* What is expected *
Among the lines of data below, reproduce only those from the one with "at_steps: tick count" through the one with "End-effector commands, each", exactly as they stand, both ends included.

* Data provided *
________________________

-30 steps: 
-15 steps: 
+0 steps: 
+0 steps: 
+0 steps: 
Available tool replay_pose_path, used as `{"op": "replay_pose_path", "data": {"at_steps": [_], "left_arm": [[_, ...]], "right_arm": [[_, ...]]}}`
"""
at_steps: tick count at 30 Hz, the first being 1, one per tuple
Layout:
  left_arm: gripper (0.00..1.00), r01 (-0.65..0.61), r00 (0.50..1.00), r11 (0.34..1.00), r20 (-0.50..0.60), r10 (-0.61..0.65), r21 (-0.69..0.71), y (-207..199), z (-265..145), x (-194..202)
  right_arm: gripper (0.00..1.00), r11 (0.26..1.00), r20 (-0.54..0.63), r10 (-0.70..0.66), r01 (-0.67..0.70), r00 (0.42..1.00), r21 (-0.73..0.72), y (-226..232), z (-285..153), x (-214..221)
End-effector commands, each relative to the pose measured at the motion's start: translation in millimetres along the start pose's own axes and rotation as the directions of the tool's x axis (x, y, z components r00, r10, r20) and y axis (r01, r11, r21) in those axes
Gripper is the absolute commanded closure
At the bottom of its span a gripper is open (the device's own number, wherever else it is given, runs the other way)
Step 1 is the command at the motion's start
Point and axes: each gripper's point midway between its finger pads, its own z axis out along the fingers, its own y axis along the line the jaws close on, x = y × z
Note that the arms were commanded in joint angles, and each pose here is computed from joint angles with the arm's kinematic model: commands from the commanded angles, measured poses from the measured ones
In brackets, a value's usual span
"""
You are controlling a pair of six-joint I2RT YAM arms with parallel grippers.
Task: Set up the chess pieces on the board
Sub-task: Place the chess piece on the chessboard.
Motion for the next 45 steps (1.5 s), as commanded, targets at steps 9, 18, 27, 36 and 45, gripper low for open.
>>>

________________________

* Answer for the task *
at_steps: tick count at 30 Hz, the first being 1, one per tuple
Layout:
  left_arm: gripper (0.00..1.00), r01 (-0.65..0.61), r00 (0.50..1.00), r11 (0.34..1.00), r20 (-0.50..0.60), r10 (-0.61..0.65), r21 (-0.69..0.71), y (-207..199), z (-265..145), x (-194..202)
  right_arm: gripper (0.00..1.00), r11 (0.26..1.00), r20 (-0.54..0.63), r10 (-0.70..0.66), r01 (-0.67..0.70), r00 (0.42..1.00), r21 (-0.73..0.72), y (-226..232), z (-285..153), x (-214..221)
End-effector commands, each relative to the pose measured at the motion's start: translation in millimetres along the start pose's own axes and rotation as the directions of the tool's x axis (x, y, z components r00, r10, r20) and y axis (r01, r11, r21) in those axes

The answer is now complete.